今回選定された群落の危機要因について表 群落-3に示す。要因数順に挙げると,自然災害(25件),遷移進行(20件),海岸開発(17件),河川開発(15件)などであった。 自然災害は1991年の台風被害に起因するものが主なものであった。20年が経過した現在においても植生は回復途上にあると考えられるので,今後も継続的なモニタリングが望まれる。 遷移進行を危機要因とする群落のうち,ススキ草原やコナラ群落などの二次植生(二次林,二次草原)については,今後,群落維持のための人的管理の仕組みなどを整えていく必要がある。コイヌノハナヒゲ群落やシロイヌノヒゲ群落などの自然植生についても,遷移進行を抑制する生態学管理方法などについて検討が望まれる。 海岸開発や河川開発を危機要因とする群落の多くは草本群落であった。
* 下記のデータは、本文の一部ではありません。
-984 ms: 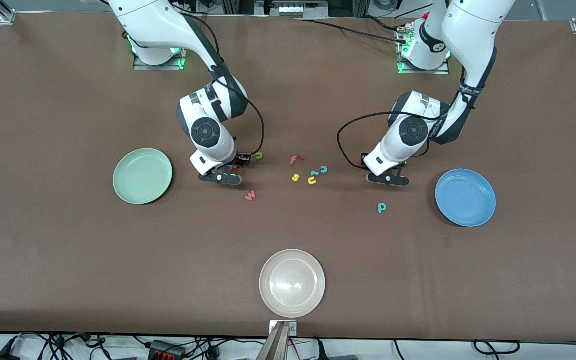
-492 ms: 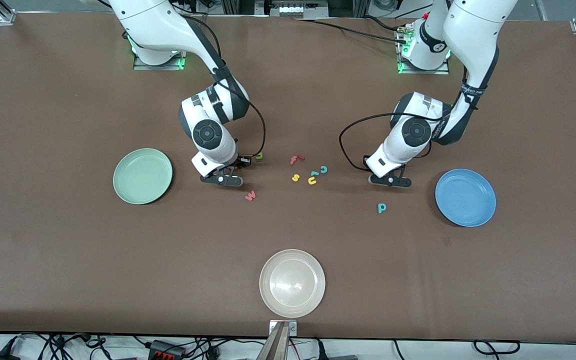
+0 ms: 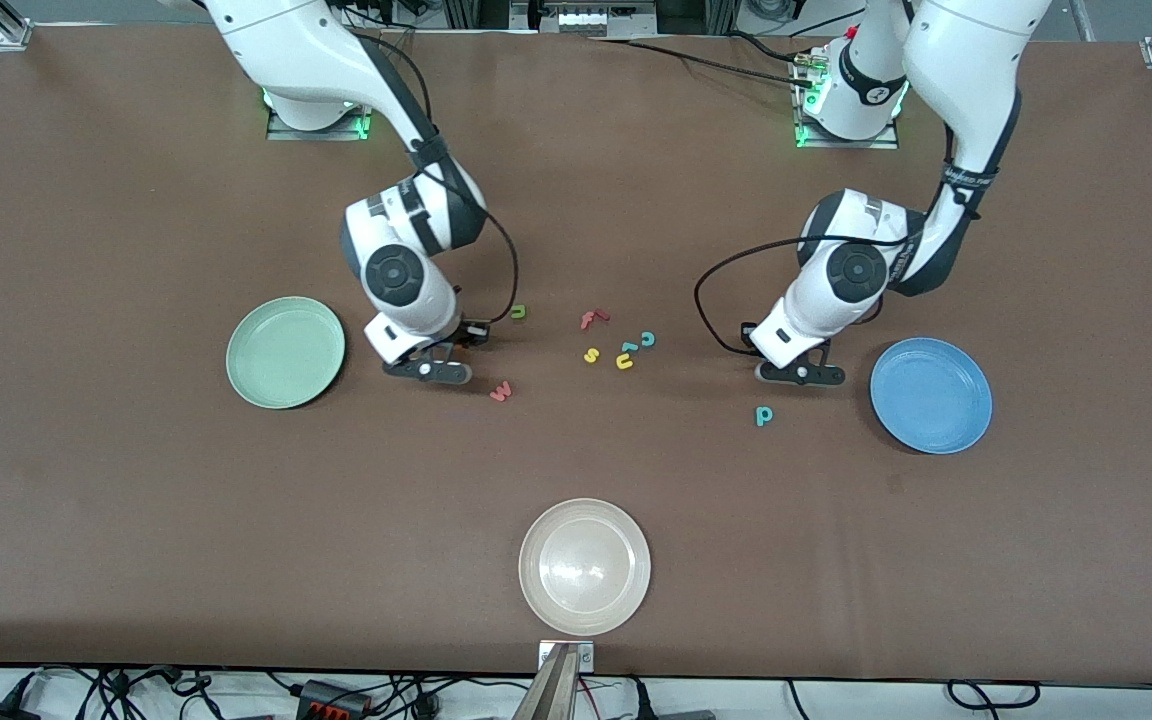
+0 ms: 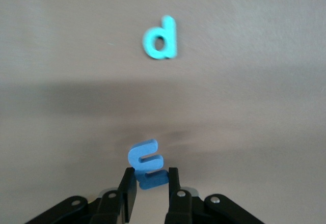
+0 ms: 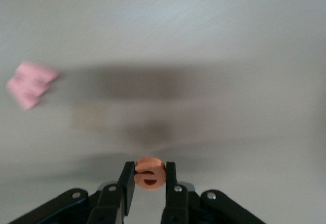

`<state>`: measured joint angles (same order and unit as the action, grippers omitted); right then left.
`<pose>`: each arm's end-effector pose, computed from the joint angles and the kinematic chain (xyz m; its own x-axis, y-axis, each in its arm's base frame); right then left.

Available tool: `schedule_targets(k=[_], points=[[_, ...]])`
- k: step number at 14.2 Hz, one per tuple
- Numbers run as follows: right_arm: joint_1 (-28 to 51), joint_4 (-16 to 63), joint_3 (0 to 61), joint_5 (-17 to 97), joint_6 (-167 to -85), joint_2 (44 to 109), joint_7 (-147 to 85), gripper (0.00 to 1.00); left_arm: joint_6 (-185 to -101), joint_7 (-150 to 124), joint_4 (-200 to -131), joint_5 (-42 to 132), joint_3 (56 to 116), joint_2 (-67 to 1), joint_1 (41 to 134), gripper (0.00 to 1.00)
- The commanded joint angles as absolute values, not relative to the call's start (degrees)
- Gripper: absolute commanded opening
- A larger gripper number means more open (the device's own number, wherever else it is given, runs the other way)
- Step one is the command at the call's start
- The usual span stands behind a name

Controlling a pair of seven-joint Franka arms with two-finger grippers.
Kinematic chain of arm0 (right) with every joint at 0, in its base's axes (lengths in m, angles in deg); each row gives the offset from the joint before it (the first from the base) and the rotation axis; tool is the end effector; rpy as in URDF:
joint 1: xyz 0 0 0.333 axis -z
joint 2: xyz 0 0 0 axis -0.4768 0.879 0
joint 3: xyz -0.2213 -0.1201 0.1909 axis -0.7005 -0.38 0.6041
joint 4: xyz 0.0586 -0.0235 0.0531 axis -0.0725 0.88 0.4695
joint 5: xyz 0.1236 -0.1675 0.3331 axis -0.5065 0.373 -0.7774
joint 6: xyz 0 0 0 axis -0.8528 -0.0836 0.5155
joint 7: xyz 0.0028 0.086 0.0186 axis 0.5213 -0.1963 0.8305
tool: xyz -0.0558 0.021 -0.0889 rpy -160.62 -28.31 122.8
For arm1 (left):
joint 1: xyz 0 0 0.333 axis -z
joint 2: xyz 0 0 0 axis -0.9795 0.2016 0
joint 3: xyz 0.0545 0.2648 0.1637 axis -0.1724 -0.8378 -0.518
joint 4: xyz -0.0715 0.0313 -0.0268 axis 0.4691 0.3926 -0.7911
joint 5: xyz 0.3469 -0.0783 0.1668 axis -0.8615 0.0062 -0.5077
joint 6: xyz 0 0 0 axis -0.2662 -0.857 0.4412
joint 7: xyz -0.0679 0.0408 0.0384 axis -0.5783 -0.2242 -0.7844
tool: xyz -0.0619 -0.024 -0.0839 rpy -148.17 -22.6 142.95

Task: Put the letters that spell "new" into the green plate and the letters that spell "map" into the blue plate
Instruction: 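Drop the orange and blue letters onto the green and blue plates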

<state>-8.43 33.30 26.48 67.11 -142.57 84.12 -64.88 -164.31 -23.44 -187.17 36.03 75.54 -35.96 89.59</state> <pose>0.5472 0.2907 0.2068 0.9844 -0.1281 -0.1203 -0.1241 -0.9915 0.0404 0.5365 -0.1860 0.2164 0.9930 -0.0267 -0.1154 -0.0244 -0.9995 0.0221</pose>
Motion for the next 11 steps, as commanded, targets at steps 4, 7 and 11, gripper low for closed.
schedule_targets(k=[4,7,11], points=[[-6.7,36.8,13.4,67.2,-134.5,80.0,-51.0,0.03,-152.8,-11.9,-180.5,25.9,75.7,-37.7,78.6,0.11],[-6.6,39.9,10.3,67.1,-133.8,79.5,-44.7,0.03,-153.2,-7.3,-179.7,23.9,75.8,-34.6,73.2,0.12],[-4.9,40.3,10.2,67.1,-135.4,81.8,-43.9,0.28,-156.8,-7.2,-180.2,24.1,76.3,-31.6,70.6,0.69]])
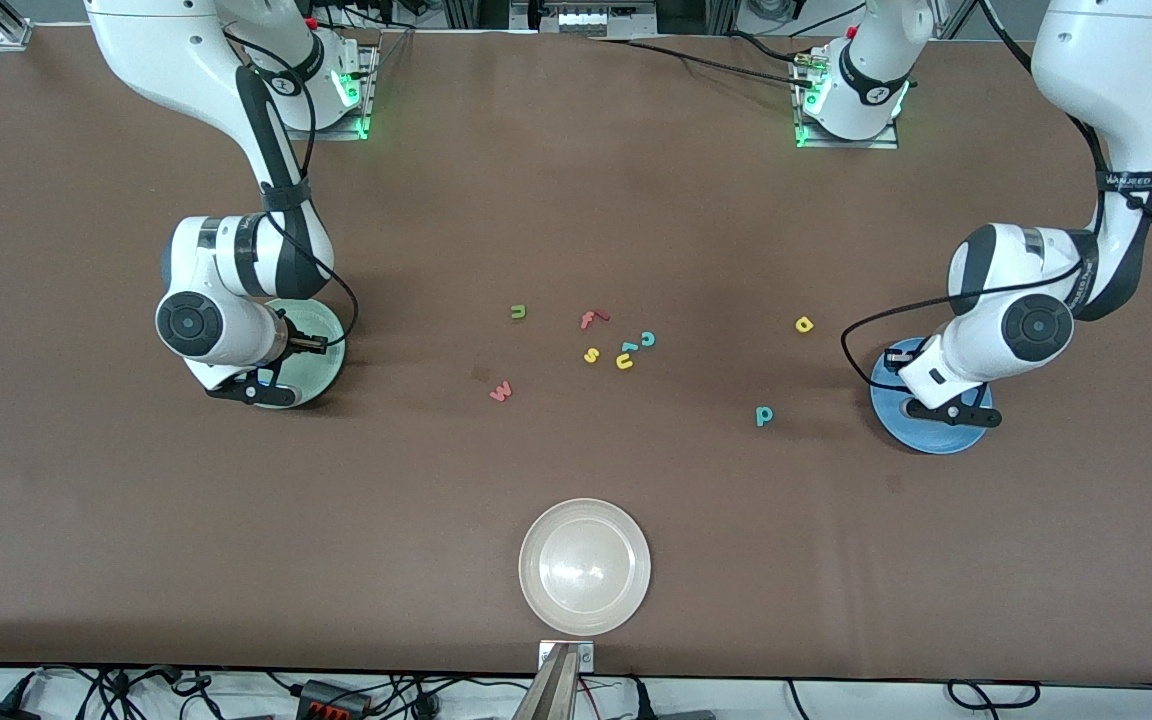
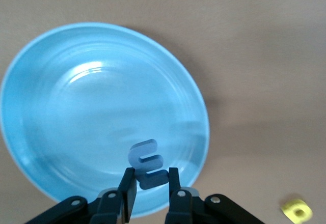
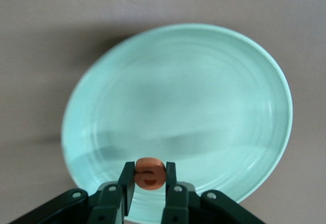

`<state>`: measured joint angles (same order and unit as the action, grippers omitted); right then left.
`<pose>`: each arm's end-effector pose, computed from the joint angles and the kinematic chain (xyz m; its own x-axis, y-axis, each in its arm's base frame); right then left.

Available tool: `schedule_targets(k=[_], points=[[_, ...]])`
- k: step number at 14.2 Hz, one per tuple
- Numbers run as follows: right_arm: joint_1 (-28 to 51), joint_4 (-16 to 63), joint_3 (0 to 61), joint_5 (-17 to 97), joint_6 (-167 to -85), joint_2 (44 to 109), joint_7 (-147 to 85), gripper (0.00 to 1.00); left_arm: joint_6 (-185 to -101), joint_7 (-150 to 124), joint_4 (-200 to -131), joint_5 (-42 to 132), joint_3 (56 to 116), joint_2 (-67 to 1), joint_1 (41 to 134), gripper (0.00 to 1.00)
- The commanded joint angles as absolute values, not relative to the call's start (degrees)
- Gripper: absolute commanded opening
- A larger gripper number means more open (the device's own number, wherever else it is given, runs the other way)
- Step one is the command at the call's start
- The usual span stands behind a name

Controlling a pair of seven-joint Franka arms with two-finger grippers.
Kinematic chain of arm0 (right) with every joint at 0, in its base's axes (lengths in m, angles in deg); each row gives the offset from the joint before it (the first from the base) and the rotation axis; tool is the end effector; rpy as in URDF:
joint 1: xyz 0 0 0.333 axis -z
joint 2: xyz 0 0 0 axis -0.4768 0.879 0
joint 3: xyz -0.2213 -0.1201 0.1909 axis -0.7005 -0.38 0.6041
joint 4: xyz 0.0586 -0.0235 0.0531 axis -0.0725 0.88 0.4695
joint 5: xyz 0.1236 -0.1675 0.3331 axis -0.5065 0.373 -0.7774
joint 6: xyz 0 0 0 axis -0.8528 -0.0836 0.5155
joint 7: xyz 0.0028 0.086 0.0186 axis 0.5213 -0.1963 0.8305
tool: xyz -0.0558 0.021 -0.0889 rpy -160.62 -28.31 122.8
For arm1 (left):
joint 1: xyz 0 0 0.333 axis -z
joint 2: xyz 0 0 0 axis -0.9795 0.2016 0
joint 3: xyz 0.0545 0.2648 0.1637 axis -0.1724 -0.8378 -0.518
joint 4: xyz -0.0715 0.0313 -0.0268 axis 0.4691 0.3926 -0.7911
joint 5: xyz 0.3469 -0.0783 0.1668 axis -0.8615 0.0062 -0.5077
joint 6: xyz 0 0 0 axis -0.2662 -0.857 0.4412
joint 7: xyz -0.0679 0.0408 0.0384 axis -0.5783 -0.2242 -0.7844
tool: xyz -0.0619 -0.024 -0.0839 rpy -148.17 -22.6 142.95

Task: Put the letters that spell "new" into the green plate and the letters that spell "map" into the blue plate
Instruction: 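Drop the orange and blue letters onto the green and blue plates, then move the right gripper to the green letter while the left gripper reaches yellow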

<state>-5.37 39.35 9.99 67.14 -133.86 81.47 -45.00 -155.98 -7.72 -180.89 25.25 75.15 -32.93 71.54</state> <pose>0.5671 0.0859 0.2093 0.9575 -0.1298 -0.2577 -0.0941 -0.9847 0.1465 0.5854 -0.0009 0.2164 0.9763 -0.1039 -0.1900 -0.1181 -0.9908 -0.0654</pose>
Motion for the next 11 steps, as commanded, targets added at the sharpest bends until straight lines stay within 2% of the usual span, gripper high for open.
schedule_targets(k=[1,2,6,11], points=[[-4.9,40.2,10.2,66.9,-136.7,82.7,-43.9,0.67,-156.4,-6.9,-180.2,24.1,76.3,-31.8,70.5,1.00],[-5.1,39.8,10.1,66.7,-136.7,82.4,-44.0,1.00,-155.2,-6.5,-179.9,24.1,76.7,-32.4,70.5,1.00],[-8.2,33.7,10.6,66.2,-129.3,78.0,-45.2,1.00,-149.4,-12.9,-180.8,24.9,81.4,-36.0,70.5,1.00],[-20.8,32.2,10.6,57.8,-132.9,79.7,-46.5,1.00,-156.6,-19.4,-190.9,31.4,86.7,-38.9,65.5,1.00]])
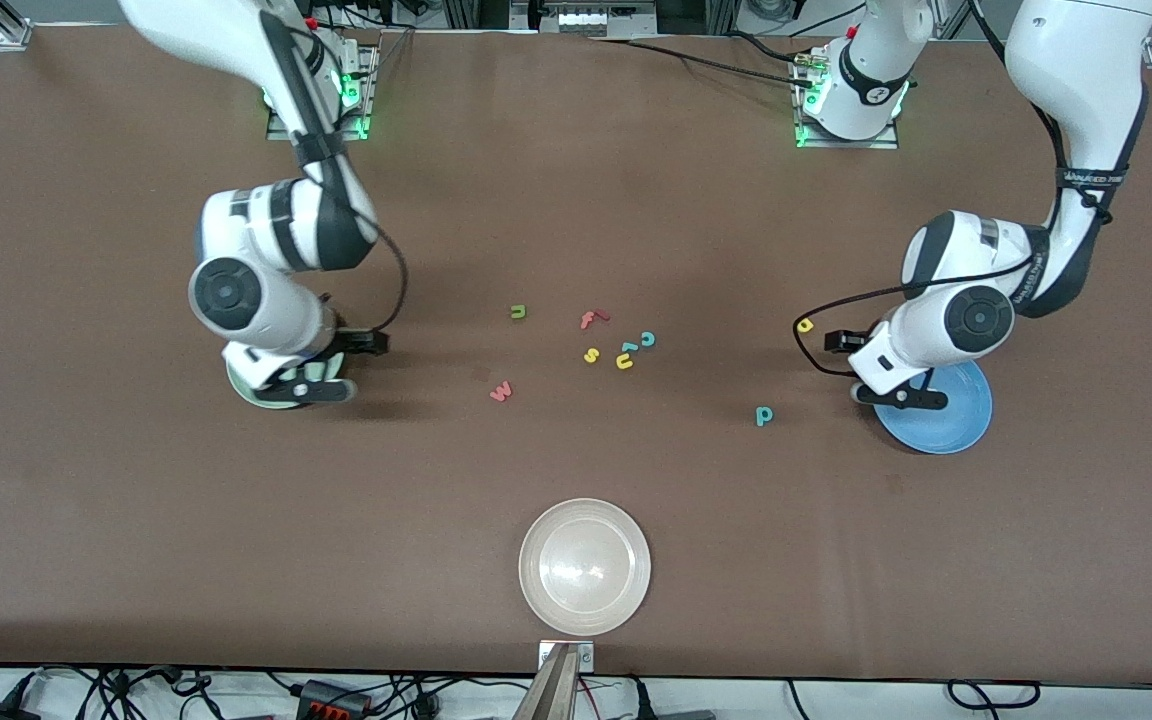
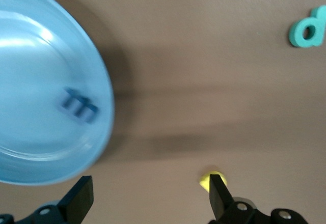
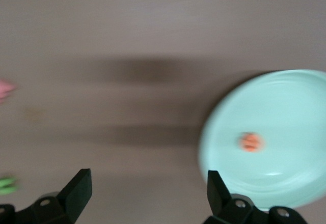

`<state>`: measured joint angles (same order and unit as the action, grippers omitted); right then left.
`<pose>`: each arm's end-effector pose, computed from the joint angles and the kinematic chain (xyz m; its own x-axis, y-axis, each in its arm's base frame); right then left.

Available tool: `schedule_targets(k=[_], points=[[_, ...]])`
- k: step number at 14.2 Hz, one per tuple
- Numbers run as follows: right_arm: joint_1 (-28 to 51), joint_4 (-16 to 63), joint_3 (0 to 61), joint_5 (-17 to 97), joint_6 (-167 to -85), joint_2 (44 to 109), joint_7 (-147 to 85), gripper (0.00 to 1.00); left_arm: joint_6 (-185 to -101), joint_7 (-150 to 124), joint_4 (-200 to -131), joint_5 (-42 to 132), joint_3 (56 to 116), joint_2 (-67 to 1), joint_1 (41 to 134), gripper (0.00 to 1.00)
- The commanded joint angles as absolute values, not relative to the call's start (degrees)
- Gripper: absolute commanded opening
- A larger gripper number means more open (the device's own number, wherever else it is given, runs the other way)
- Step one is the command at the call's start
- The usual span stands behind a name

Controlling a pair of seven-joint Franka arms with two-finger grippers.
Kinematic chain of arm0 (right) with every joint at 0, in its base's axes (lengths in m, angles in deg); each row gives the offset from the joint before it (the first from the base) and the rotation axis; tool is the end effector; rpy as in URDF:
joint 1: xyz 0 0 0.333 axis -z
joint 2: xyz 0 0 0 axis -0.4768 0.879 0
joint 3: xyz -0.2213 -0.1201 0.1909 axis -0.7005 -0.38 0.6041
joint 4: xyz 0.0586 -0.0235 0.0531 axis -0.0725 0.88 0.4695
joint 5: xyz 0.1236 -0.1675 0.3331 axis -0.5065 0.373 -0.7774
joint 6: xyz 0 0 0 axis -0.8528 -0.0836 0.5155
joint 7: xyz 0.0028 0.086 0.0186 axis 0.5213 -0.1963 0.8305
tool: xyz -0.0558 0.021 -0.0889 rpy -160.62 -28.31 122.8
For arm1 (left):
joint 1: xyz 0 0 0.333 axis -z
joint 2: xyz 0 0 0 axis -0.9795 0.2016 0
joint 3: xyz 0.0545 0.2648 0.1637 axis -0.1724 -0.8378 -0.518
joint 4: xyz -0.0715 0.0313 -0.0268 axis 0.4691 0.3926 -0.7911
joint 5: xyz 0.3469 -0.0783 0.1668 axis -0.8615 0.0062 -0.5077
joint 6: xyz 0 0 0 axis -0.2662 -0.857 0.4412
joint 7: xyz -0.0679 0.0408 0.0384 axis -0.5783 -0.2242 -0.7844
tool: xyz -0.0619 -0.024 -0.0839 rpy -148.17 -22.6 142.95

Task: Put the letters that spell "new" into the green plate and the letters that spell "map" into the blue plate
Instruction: 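Move the right gripper to the green letter while the left gripper reaches yellow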

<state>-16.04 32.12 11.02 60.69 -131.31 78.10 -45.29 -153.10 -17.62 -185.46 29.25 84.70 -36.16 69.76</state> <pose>0.5712 0.2306 0.2845 0.9866 0.0394 -0.1585 0.0388 -0.9992 -0.0074 0.5519 -0.0783 0.2233 0.9686 -0.0226 -0.2476 -0.0254 -0.9996 -0.0081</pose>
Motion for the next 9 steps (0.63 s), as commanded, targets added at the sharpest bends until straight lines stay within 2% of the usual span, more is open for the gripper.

その中には,フクド群落,ハママツナ群落などのように自然公園域に隣接する群落も見られるので,自然公園の拡張なども保全施策として有効と考えられる。 以上のように,遷移進行,海岸開発,河川開発の影響を受ける群落には,前述のとおり,対策の緊急性が高いカテゴリーⅠおよびⅡに評価された草本群落が多い。従って,中間湿原,浮葉・沈水草原,塩沼地植生などの水辺域の草本植生に対する保全対策が早急に望まれる。

一方,今回,RDB2001では取り上げられなかった危機要因として,シカ増加が9群落で挙げられた。それらはブナクラス域またはこれに隣接する植生であった。特にツガ群落,ミズナラ群落,シオジ群落,ミヤコザサ群落,モミ群落の5群落は,前述のとおり,シカ増加が主な要因となってカテゴリーランクが上昇した。従って,県内のブナ林域におけるニホンジカの生態学的管理対策も早急に望まれる。